His initial conception of Swaraj was deeply influenced by my eldest uncle’s views. He was a pet with his grandmother. I understand, from what my father has written in his book Facets of Indian Politics (a compilation of his articles and speeches), that the Benares house they lived in was her father’s. Her stirring stories to my father spurred him to think that greater achievements were in store for him. Besides, as my father wrote, he could feel his brother conspiring “as so many people would constantly come in and come out and he would see all sorts of weapons stocked in an almirah.”
My father was initially associated with the Hindustan Republican Association, which my uncle founded. This became the Hindustan Socialist Republican Army by the time he was in his university days. He was deeply influenced by the revolutionary movement of Bengal and its accounts by the person he was named after, Dr. Bhupendra Nath Dutta – younger brother of Swami Vivekananda – and he was, of course, inevitably and very naturally influenced by my uncle’s Bandi Jeevan.
He was an avid reader, in his early days in the freedom movement, of the works of Garibaldi, Mazzini, Cavour, the French Revolution, the Russo-Japanese War, and also Dan Breen’s My Fight for Irish Freedom. His mental makeup was also influenced by Mikhail Bakunin; not by his creed of anarchism, but by his life of adventure and privations.
To go back to my father’s early days, he joined an Anglo-Bengali school in Benares, where Sachin Bakshi was his classmate. They would one day become cell-mates in jail after Kakori. He often told me that whenever he went to see his three elder brothers in jail during 1915-1916 (Benaras Conspiracy Case), he wanted to be in jail with them, and my grandmother had once also requested the jail authorities to keep him there for a few hours so that he could feel a bit happy.

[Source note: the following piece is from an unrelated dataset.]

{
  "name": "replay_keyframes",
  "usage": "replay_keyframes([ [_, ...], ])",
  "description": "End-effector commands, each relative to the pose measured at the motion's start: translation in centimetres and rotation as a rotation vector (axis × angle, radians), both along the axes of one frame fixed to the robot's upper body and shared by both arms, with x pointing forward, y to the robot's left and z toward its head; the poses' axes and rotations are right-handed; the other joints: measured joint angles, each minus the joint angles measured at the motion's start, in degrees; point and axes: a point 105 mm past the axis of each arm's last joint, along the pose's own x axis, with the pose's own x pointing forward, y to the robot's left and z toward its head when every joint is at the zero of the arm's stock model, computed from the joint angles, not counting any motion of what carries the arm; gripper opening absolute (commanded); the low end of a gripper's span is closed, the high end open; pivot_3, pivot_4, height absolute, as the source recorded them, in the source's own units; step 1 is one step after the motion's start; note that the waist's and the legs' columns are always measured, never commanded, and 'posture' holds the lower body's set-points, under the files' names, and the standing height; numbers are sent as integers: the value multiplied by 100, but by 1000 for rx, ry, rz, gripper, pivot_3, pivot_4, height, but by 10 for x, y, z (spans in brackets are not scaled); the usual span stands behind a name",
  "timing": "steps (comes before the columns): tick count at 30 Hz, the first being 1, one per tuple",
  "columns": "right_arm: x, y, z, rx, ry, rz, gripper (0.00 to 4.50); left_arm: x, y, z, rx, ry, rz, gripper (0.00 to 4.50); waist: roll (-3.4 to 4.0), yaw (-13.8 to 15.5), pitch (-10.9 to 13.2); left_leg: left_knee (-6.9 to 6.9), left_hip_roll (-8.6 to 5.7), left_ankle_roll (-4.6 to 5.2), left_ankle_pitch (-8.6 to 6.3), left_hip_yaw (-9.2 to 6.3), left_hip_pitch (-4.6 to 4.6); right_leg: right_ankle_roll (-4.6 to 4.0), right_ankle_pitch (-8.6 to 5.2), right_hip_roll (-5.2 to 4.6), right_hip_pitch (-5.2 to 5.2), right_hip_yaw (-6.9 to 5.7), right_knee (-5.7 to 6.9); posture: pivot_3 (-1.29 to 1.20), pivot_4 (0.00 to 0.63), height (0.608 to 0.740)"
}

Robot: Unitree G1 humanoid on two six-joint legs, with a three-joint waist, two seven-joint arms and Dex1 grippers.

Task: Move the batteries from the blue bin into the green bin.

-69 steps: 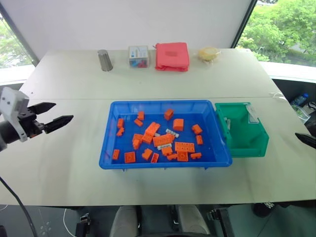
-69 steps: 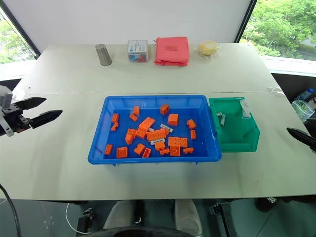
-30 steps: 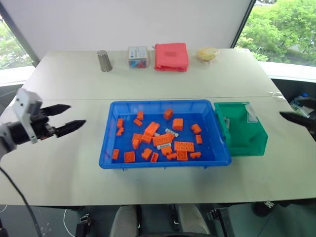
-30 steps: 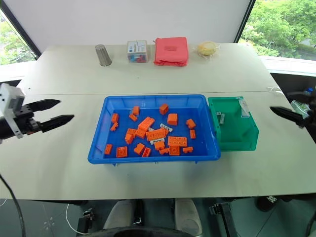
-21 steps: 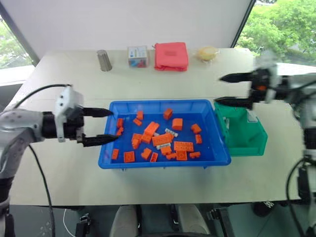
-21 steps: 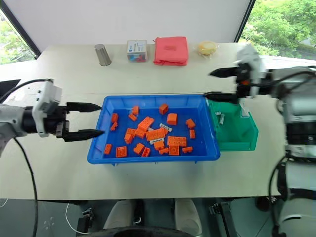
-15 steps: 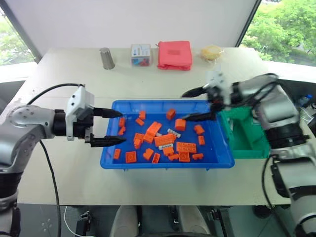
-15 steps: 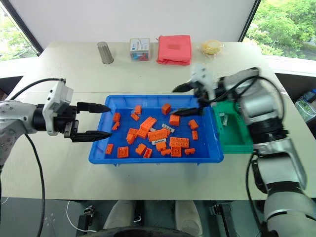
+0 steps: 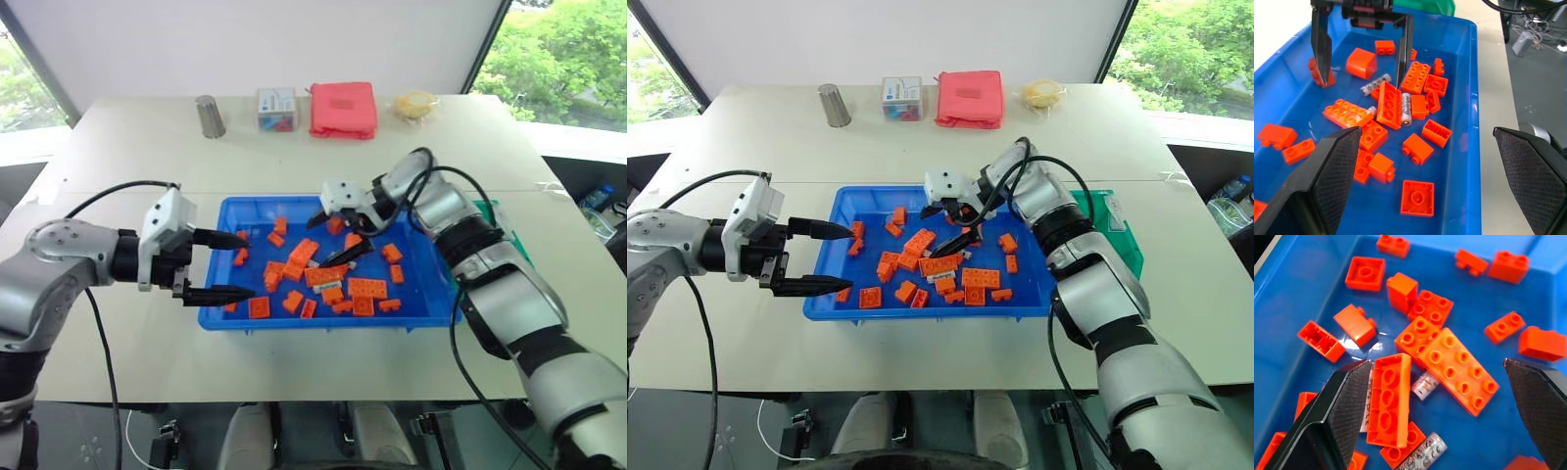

Very shortly thereafter, the family shifted to Gorakhpur – where my uncle lived – because it was difficult for my father and grandmother to stay alone in Benaras. My father continued his studies in the Government Jubilee School in Gorakhpur. He was a phenomenal student, and a very good hockey and football player. He was on a government scholarship for his success in school. After his matriculation, the family shifted to Allahabad, where my father joined the B.Sc. course at Ewing Christian College in the University of Allahabad. For the record, Feroze Gandhi was a student at the college at the same time, and the two men became good friends.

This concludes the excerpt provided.